Another Visit to the West Lake
Translated by Swan (Taken from www.cybervip.net/learn0112.htm)
1. Writers compare high mountains to the young mother’s rounded
breasts while poets compare lakes to the beauty’s bright eyes.
2. I love rivers as well as lakes, regarding it as a paramount treat to go
boating on the lake.
3. I spent my childhood and early youth on the shores of the so-called
36000-qing Taihu Lake, which left me with an unforgettable
impression. Young visitors and I once roamed around the South Lake
in Jiaxing and the Thin West Lake in Yangzhou. In 1954 Central
South Writers’ Association was established on the East Lake in
Wuhan, whose village-girl-like disorderly and ragged simplicity of
beauty won my admiration. Jianhu Lake in Lu Xun’s hometown is
transparent like a mirror. Owing to her geographical conditions and
some other particular factors, I came across the East Qianhu Lake in
Zhengxian County, Zhejiang Province, as though I had discovered an
unknown matchless beauty “locked in the boudoir”....

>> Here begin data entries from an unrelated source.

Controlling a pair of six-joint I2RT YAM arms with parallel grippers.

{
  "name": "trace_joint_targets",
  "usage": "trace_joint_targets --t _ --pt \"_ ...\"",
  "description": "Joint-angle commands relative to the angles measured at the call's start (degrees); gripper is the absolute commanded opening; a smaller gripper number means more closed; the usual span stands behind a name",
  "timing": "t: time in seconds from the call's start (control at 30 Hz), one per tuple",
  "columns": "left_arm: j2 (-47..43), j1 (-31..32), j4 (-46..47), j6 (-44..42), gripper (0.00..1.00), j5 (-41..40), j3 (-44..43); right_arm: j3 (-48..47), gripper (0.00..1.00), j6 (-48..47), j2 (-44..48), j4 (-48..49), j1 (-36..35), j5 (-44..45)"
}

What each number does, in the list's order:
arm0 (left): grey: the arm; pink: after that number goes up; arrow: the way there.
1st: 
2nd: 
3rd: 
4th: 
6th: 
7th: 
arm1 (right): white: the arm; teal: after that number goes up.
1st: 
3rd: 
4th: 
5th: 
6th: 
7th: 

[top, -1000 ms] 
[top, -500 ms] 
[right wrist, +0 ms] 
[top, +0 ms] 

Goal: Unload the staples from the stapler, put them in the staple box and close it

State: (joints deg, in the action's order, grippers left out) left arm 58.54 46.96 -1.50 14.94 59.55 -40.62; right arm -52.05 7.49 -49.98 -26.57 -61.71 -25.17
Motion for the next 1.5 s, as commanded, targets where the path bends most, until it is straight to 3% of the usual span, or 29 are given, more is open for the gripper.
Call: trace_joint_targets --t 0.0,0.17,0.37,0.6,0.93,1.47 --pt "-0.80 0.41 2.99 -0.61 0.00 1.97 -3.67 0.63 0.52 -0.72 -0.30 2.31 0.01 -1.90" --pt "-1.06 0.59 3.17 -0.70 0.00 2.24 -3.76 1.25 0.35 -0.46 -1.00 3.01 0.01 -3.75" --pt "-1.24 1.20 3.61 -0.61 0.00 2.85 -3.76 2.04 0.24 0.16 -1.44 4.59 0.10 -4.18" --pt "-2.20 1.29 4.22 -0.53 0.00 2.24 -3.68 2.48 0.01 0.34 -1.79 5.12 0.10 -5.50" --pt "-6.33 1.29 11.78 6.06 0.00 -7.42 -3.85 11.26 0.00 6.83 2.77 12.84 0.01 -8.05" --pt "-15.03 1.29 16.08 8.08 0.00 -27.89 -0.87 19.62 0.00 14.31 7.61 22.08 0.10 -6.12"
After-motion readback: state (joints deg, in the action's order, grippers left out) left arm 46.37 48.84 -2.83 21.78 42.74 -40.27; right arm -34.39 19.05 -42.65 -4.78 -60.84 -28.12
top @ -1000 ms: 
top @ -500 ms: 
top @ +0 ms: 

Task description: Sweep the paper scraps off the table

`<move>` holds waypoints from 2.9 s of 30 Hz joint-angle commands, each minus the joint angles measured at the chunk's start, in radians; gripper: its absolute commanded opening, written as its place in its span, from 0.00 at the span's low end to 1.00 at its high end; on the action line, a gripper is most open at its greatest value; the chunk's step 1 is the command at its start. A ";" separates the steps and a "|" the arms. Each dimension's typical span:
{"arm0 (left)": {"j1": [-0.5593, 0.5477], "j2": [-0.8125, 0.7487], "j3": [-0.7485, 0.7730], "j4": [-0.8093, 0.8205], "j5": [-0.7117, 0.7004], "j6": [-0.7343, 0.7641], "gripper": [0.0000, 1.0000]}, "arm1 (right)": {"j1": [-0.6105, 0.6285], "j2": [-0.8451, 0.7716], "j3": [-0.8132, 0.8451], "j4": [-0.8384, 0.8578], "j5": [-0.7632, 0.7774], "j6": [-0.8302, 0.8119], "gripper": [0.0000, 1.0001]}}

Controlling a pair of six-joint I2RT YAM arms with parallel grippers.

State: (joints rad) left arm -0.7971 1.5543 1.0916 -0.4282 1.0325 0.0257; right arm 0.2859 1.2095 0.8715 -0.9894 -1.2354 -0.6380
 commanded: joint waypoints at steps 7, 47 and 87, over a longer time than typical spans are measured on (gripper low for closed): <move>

4. Among the numerous beautiful lakes, the most famous is none other
than the West Lake in Hangzhou, a beauty without an equal.
5. It was in the spring of 1957 that I visited the West Lake for the first
time, accompanied by the young writer Mr. L. We took a train from
Shanghai to Hangzhou, whose old and shabby railway station greeted
us. On a tricycle I became rather disappointed: lacking in street
scenes, Hangzhou was only just so-so!
6. Past quite a few narrow lanes and old roads, the tricycle carried us to
the lakeside. Before our eyes lay a rippling large blue lake, as if a fair,
slim and graceful beauty had descended from heaven. The tricycle
pulled up on the shore. In the distant, sunset-bathed hills and towers
reminded us of the fairyland and we couldn’t help cheering in the
heart: “How beautiful the West Lake is!”
7. In the past forty years, I’ve repeatedly visited Hangzhou. This
mid-autumn, together with my wife, my son and daughter-in-law, I
came to the West Lake once again.
8. We four stayed in a hostel near the flower nursery on the Lake.
Scarcely had we settled our luggage when we shouted excitedly, “Go
and see the West Lake!”
9. The West Lake was just as bright and beautiful as before, with clear,
blue ripples; the sunset-bathed hills and towers in the distant were the
same. (Except that the sightseer grew old!)
10. Early the next morning, after washing and dressing briefly we came
to the lakeside and chose a tea-booth from which we were able to
view the whole landscape. Seated here, we ordered a bowl of
sweet-scented osmanthus and lotus root paste and a cup of longjing
tea for each. We sat there quietly enjoying the lakeside scenery. At
that moment there were few visitors and the thin fog on the lake had
not dispersed yet. The West Lake was really like a maiden who hadn’t
put on makeup in the morning, amorously and quietly glancing
11. I sat there dumbstruck till we left at noon for Zhiwei Guan on the
lakeside to eat fish with sour sauce and soup of lotus root, which we
really felt delicious.
12. On the lake once again, this time, however, we were in a small boat
drifting here and there, instead of visiting the numerous “scenic
spots” into which jostling crowds of sightseers had poured.
13. On the pleasure-boat, we were separated by the board from the
transparent water, on which the boat was gliding buoyantly. At times I
asked the boat woman to rest the oars, leaving the boat alone.... An
ancient poem flashed in my mind:
14. “Having retired from the public life, I can do nothing for the royal
government, for there will be patriotic persons of merit in the
imperial court. Just go and boat on Qiantang Lake, chanting with
freezing irony and drinking idly for the next few years.”...
15. The small boat had floated on the lake for two or three hours before
the sun was setting in. The sunset was reflected in the velvet surface
of the lake and brought out soft shades of green and gold, which
made the lake all the more beautiful. It was getting dark and the boat
was anchored at the white dyke. After going ashore we footed it back
all the way along the white dyke, looking about, and I could not but
utter ravings, “It’s hard on the king of the South!”....
16. On reaching our hostel, it was dark. We opened the door and a strong
fragrance of osmanthus greeted us. It suddenly occurred to me that
there were orange osmanthuses all over the city of Hangzhou and that
it was the season when the scent of the flowers wafted about. Now I
truly understood the line, “I was lucky enough to see it in old age; this
trip is really worthy of the travelling expenses.”